TASK OBJECTIVE:
Would you please copy every line below that includes the string "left"?

PROVIDED MATERIAL:
....................

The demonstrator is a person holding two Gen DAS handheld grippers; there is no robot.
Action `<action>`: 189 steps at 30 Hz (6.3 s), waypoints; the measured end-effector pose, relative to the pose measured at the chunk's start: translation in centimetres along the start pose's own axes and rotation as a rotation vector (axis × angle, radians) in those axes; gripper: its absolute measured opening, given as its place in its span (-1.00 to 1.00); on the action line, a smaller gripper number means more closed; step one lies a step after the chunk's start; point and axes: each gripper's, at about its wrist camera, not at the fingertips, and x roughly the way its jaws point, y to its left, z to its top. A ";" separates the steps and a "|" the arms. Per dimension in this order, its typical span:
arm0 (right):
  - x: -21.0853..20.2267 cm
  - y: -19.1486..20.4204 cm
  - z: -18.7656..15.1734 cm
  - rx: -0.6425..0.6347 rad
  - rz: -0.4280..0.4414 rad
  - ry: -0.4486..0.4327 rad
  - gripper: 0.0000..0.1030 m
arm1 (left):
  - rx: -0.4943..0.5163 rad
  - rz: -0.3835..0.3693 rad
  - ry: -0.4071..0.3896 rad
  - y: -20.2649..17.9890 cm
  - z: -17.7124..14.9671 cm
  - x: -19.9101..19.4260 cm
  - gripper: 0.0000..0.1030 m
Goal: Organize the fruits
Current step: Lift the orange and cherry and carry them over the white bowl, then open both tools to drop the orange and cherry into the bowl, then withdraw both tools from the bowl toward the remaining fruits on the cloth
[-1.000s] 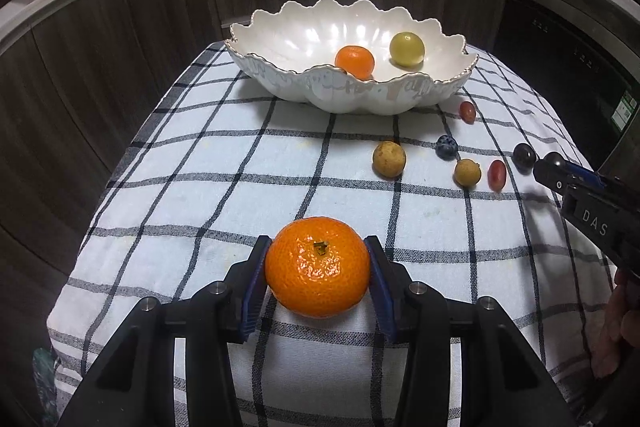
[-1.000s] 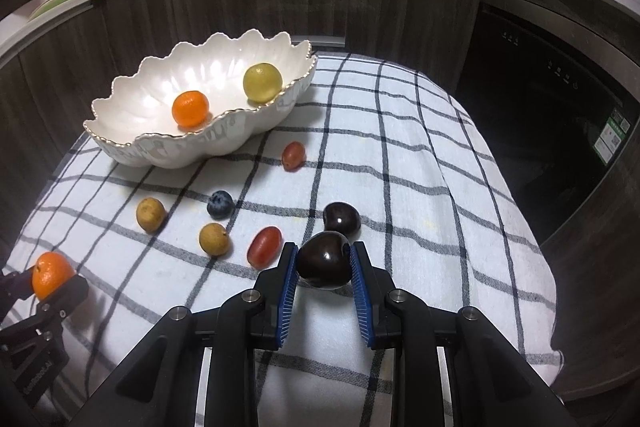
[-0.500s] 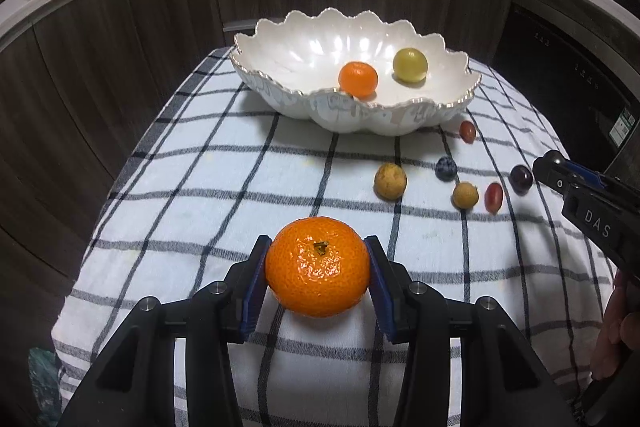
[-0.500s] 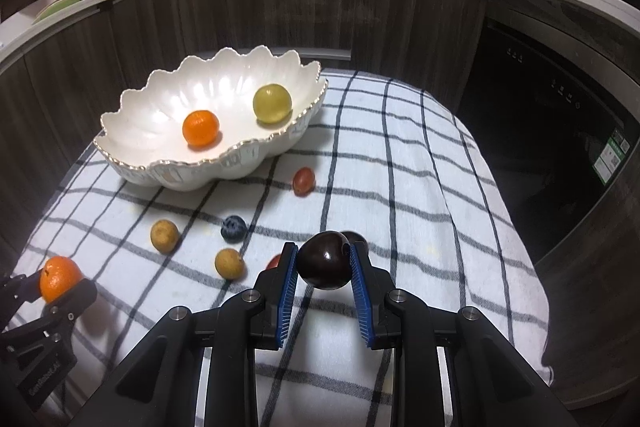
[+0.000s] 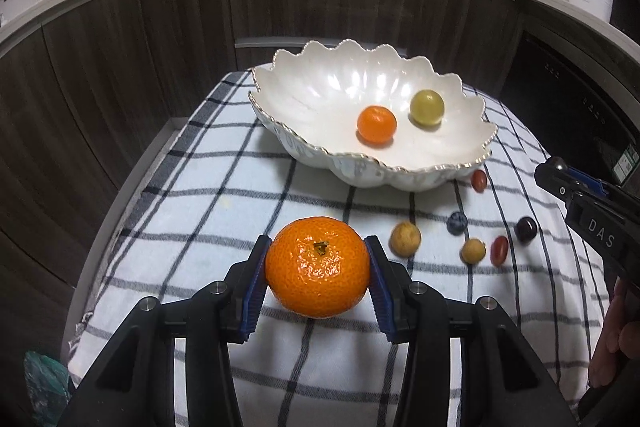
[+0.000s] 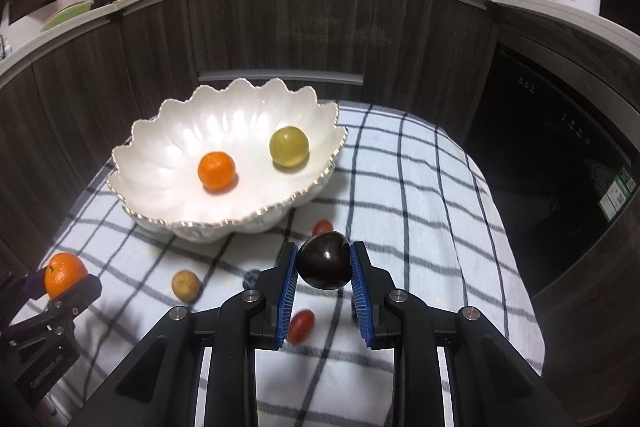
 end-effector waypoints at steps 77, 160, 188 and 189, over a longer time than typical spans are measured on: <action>9.8 4.4 9.8 -0.048 0.069 0.034 -0.46 | 0.028 -0.062 0.044 1.0 11.5 10.5 -0.11; -3.4 -3.7 3.5 0.066 -0.029 -0.098 0.58 | 0.102 -0.048 -0.159 -5.0 6.3 -2.4 0.89; -2.6 -4.5 -2.8 0.013 -0.020 -0.062 0.58 | 0.145 -0.100 -0.127 -7.2 0.0 -0.6 0.84; -2.4 -4.6 -3.1 0.008 -0.018 -0.057 0.58 | 0.151 -0.100 -0.126 -7.4 -0.1 -0.4 0.83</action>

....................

YOUR SOLUTION:
Action `<action>`: 189 steps at 30 Hz (6.3 s), waypoints; the measured end-effector pose, relative to the pose measured at the chunk's start: translation in centimetres along the start pose's own axes and rotation as a rotation vector (axis × angle, radians) in those axes; gripper: its absolute measured opening, given as its place in its span (-1.00 to 1.00); on the action line, a smaller gripper number means more closed; step one lies a step after the chunk's start; point and axes: each gripper's, at about its wrist camera, not at the fingertips, and x roughly the way its jaws point, y to its left, z to its top. A ";" separates the steps and a "|" the arms. Per dimension in this order, its typical span:
arm1 (left):

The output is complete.